The more logic you write, the more testing you need, and the more ways there are for things to go wrong: The more complex the logic, the less obvious it is how the concrete resources generated by the program will look.
And in some situations—e.g. for sensitive infrastructure and cloud resources—keeping your deployment logic relatively "dumb", repetitive and explicit is a solid strategy for preventing unpleasant surprises.
The argument for programming languages: Expressiveness and abstraction
Pulumi, on the other hand, embraces full-powered programming languages: TypeScript, Python, Go and more.
The benefits here are obvious:
- You have access to the same type-checking and debugging tools you use for day-to-day programming.
- You can define your own helper functions and classes to extract common patterns, reduce repetition and improve testability.
- Less repetition means fewer code locations to check for errors—of course, the flip side is that an error in a helper function means a potential error at every usage site of the helper!
- You can unit-test your logic with your testing framework of choice—whereas Terraform stacks can generally only be integration-tested.
- You can use any third-party library in your deployment logic—not only the helpers and utilities provided by Terraform.
Which one is right for your team?
Terraform is probably the right choice for you if:
- You (and the engineers that you think will end up maintaining your infra/deployment logic) are more comfortable writing and maintaining configuration files than programming.
- Your infra/deployment logic is relatively straightfoward, and doesn't require a high degree of dynamism, and you're reasonably certain that this will still be the case 1-2 years from now.
- Your team doesn't have engineering resources to devote toward unit-testing deployment logic.
- You tend toward more conservative, battle-tested technology choices.
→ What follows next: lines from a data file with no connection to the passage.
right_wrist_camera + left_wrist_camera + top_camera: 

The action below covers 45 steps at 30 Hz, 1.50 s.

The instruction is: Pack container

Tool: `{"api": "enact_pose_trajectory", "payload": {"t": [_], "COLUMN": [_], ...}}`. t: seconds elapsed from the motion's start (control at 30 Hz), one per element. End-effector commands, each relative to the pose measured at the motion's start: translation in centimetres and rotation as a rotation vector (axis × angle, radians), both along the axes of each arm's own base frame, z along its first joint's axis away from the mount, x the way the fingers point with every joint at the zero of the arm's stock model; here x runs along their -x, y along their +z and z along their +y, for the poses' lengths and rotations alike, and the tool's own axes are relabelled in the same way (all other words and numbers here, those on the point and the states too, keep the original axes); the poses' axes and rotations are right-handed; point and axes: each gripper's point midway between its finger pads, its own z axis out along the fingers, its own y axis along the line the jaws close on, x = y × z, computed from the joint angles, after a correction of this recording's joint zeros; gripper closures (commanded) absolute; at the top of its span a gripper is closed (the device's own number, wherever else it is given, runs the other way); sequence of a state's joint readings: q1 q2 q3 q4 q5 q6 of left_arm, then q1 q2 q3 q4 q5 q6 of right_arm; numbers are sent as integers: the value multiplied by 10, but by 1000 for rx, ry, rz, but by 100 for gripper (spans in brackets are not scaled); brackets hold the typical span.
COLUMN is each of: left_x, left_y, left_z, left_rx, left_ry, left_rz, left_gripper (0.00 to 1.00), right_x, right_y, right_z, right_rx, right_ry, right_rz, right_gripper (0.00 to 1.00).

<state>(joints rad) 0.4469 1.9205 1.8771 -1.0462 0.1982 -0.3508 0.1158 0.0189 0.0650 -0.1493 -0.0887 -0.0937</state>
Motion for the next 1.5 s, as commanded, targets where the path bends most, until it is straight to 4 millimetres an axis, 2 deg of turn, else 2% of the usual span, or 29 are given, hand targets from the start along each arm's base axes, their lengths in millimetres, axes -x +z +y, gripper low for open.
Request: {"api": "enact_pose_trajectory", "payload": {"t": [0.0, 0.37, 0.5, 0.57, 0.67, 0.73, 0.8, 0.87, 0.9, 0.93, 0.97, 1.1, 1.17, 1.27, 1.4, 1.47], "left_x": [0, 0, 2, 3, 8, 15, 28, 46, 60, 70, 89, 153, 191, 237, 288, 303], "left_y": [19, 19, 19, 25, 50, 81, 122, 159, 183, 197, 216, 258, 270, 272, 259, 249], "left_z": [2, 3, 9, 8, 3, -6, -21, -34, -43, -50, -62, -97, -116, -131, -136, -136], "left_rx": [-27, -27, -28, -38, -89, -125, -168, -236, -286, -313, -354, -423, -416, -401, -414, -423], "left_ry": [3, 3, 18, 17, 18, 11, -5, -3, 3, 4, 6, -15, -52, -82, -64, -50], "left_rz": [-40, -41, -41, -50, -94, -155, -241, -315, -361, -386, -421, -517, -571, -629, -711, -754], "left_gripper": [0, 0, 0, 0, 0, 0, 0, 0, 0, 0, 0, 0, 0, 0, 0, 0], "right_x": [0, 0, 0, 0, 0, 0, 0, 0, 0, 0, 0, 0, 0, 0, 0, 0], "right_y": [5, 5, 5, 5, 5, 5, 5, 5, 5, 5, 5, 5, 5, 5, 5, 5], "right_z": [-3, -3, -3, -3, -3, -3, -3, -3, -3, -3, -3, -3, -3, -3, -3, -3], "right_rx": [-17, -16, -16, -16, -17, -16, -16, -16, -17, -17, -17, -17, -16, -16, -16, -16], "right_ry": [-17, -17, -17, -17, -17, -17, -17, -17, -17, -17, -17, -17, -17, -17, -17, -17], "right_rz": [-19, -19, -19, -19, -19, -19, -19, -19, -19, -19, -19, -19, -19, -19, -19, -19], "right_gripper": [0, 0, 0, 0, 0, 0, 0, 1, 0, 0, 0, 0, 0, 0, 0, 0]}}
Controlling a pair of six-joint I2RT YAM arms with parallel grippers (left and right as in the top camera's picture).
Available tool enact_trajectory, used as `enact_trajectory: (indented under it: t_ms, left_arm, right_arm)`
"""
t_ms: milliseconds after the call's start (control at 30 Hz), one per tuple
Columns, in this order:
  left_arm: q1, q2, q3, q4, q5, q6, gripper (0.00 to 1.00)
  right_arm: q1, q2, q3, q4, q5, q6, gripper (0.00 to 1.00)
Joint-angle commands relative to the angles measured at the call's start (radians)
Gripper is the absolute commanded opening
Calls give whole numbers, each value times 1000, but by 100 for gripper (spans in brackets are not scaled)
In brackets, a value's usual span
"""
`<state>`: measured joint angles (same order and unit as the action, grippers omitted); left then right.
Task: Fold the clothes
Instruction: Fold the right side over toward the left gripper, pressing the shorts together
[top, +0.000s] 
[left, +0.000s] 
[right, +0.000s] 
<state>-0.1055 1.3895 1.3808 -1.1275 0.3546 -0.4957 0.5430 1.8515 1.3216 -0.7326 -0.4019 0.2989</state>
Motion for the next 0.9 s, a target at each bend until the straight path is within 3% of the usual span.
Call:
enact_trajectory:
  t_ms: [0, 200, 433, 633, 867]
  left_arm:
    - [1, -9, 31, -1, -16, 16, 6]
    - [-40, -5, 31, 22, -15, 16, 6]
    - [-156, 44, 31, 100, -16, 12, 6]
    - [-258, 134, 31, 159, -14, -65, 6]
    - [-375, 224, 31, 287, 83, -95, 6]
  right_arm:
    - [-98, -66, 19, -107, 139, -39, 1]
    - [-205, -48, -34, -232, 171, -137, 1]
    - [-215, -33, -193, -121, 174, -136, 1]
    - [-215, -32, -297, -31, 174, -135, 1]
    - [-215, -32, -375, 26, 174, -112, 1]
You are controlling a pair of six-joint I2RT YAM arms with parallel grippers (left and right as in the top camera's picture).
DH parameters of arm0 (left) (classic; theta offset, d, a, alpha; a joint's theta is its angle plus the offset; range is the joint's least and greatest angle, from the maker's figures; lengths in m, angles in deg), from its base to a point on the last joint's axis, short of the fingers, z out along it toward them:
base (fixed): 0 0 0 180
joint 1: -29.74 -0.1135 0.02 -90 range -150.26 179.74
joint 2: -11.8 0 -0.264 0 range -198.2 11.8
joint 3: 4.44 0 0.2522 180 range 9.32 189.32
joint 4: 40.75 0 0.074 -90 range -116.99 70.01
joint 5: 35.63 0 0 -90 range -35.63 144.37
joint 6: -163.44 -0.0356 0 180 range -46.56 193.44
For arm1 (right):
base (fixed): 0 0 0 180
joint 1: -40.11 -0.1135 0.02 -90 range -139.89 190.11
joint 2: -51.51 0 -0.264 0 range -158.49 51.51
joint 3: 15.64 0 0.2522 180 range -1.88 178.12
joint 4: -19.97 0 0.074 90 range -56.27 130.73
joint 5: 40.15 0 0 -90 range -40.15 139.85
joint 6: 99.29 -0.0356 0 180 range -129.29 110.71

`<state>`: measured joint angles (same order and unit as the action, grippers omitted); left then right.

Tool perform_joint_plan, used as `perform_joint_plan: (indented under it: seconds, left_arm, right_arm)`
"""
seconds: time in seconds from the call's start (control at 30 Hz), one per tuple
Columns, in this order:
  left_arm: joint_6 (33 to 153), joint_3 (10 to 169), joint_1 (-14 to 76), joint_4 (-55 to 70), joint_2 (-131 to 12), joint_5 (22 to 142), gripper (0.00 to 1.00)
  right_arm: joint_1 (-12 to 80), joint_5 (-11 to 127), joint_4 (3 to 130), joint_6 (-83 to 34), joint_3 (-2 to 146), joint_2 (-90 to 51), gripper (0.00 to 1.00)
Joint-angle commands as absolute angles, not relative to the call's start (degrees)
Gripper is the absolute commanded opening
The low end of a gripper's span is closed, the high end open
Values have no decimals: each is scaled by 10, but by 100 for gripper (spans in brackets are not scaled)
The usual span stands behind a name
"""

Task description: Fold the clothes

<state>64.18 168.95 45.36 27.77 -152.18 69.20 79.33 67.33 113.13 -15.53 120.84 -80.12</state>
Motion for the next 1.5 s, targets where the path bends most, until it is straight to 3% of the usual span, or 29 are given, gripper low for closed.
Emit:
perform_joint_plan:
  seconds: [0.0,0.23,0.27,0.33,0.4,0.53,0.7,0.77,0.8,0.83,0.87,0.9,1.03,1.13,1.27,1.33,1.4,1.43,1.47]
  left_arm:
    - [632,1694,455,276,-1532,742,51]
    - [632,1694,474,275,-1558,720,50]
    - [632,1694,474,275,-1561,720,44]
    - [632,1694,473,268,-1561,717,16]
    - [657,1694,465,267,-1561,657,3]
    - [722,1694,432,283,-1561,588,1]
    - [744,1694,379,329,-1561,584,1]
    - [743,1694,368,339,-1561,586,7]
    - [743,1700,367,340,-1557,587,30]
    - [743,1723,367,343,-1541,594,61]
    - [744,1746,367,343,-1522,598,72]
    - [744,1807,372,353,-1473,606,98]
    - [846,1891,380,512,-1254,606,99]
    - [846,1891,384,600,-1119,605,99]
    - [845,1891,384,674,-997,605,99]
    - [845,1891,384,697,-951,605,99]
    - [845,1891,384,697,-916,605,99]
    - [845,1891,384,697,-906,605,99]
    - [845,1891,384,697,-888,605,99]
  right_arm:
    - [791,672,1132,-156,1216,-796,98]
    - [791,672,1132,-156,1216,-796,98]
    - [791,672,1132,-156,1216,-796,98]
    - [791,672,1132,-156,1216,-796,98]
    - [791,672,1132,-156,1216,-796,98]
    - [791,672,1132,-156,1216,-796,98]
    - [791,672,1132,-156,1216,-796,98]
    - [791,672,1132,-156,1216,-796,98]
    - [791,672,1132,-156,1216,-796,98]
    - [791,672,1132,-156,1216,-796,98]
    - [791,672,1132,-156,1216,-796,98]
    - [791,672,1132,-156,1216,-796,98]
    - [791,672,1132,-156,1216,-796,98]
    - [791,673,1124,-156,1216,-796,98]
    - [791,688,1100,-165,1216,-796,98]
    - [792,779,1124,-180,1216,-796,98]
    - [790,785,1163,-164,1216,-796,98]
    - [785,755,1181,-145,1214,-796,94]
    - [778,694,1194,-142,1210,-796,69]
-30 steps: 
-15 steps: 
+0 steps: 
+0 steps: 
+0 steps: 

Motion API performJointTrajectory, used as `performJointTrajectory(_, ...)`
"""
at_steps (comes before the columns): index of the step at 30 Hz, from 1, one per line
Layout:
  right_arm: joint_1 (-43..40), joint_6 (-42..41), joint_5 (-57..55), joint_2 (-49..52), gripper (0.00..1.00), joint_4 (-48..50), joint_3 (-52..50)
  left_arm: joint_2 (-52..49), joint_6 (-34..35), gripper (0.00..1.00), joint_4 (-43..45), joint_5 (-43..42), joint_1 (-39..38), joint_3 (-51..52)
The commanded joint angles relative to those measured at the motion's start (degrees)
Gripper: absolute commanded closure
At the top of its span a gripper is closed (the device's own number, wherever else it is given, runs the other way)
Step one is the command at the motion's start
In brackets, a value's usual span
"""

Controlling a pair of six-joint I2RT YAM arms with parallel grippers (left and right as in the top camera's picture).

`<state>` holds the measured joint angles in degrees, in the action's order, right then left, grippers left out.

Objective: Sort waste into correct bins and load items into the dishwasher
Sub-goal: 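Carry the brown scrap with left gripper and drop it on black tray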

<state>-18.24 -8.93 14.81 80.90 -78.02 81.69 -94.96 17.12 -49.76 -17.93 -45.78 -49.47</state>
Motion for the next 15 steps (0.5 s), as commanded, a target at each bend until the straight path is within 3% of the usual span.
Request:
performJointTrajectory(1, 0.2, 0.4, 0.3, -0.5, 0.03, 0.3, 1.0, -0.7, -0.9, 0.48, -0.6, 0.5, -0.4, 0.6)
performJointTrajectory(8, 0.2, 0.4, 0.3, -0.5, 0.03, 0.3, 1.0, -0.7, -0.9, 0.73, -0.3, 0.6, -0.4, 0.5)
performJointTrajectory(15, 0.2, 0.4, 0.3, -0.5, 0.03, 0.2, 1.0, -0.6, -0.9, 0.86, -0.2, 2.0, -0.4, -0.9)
On the other hand, Pulumi is probably the right choice for you if:
- You (and the engineers that you think will end up maintaining your infra/deployment logic) prefer programming to writing and maintaining configuration files.
- Your infra/deployment logic is relatively complex, and is likely to benefit from a full-powered programming language, or you think it's heading toward significant complexity/dynamism in the next 6-12 months.
- Your team is willing to devote engineering resources to unit-testing your deployment logic, just like any other part of your application.
Terraform and Pulumi are both excellent, visionary pieces of technology. I had a lot of fun doing the background reading for this blog post, and it's very cool to see all the thoughtful engineering and design that's being put into developer tooling these days.
Our systems are becoming more and more complex, and it's a good thing that we're dedicating some serious brainpower to creating the automation we need to handle that complexity!
(If you were wondering, Garden works with both Terraform and Pulumi.)